Xu Zhi penakut, dia tak bisa membayangkan bagaimana rasanya dikurung di tempat seperti itu, dia pasti tidak kuat dan akan merasa takut.

Suatu tahun, pada hari ulang tahun Liang Mu Zhi, Liang Jin Mo juga dikurung di loteng.

Hari itu rumah keluarga Liang sangat meriah, karena anak muda itu sedang berulang tahun, banyak teman datang dari sekolah, dan Xu Zhi tentu saja hadir.

Sekelompok anak SD berisik, Xu Zhi sepanjang waktu tidak fokus, saat Liang Mu Zhi dan teman-temannya bermain video game, dia diam-diam naik ke loteng.

Pintu loteng terkunci dari luar, tangannya menyentuh pintu, ragu sejenak.

Melemparkan kertas jawaban Liang Jin Mo adalah kejadian sebulan lalu, dan peristiwa itu membuatnya tidak nyaman selama sebulan, dia tidak tahu bagaimana korban itu menjalani hari-harinya, pasti membencinya...

Namun dia tetap membuka pintu.

Dunia di sini berbeda dengan bawah.

Suara musik dan tawa anak-anak menjadi sangat jauh, Xu Zhi berdiri di depan pintu loteng, di dalam ruangan itu hanya ada kegelapan.

Dia membuka pintu sedikit lebih lebar, baru bisa melihat Liang Jin Mo di sudut ruangan.

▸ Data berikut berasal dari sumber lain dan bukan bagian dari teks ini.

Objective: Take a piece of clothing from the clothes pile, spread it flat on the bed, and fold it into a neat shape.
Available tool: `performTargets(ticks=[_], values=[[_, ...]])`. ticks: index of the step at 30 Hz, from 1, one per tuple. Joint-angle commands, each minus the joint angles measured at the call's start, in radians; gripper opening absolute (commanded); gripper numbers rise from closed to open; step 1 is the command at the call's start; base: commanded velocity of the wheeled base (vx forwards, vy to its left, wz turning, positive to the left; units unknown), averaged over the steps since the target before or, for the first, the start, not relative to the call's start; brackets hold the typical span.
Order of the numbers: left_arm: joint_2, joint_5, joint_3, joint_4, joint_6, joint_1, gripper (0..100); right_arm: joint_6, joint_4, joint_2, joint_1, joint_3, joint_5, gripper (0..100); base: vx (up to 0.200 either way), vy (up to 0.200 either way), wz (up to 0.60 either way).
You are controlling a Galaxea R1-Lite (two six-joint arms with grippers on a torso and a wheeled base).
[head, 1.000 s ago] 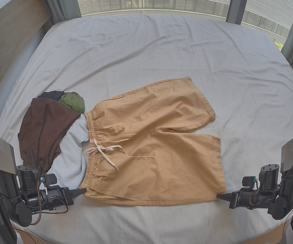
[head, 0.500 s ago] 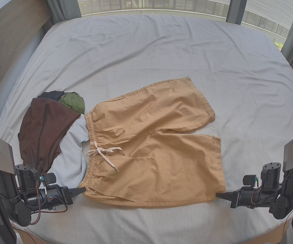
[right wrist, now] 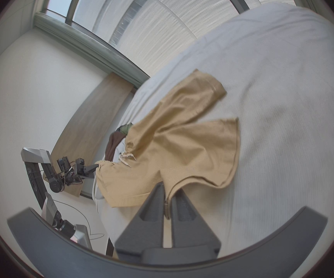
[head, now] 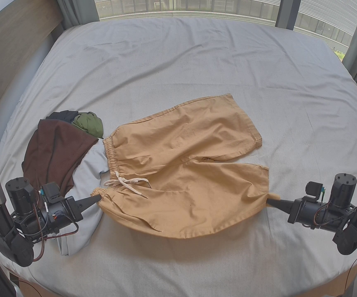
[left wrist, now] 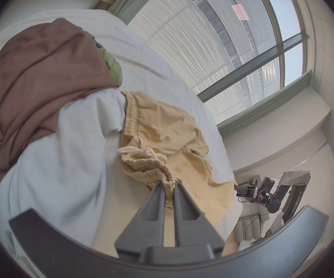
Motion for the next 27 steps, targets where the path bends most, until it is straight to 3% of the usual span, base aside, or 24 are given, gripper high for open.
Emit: performTargets(ticks=[1, 13, 19, 27], values=[[-0.032, 0.007, -0.033, -0.001, -0.012, -0.005, 0, 0.01, 0.0, -0.042, -0.001, -0.072, -0.001, 0, 0.0, 0.0, 0.0], [-0.028, 0.024, -0.073, -0.001, -0.017, -0.005, 0, 0.059, 0.008, -0.047, -0.022, -0.195, -0.002, 0, 0.0, 0.0, 0.0], [-0.037, 0.082, -0.124, -0.001, -0.097, -0.018, 0, 0.093, 0.098, -0.1, -0.03, -0.278, -0.002, 0, 0.0, 0.0, 0.0], [-0.028, 0.128, -0.142, -0.001, -0.101, -0.044, 0, 0.116, 0.238, -0.159, -0.036, -0.403, -0.008, 0, 0.0, 0.0, 0.0]])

Dia duduk dengan cara tidak rapi di lantai semen kasar, memeluk lutut, matanya menatapnya tanpa berkata sepatah kata pun.

Tatapan Liang Jin Mo membuatnya takut, dia belum pernah melihat tatapan seperti itu dari anak-anak lain, penuh kegelapan, tajam seperti pisau.

Dia mengumpulkan keberanian mendekat, berjongkok di hadapannya, lalu mengeluarkan sesuatu dari sakunya dan menyalakannya.

Secara tiba-tiba, Liang Jin Mo melihat seberkas cahaya.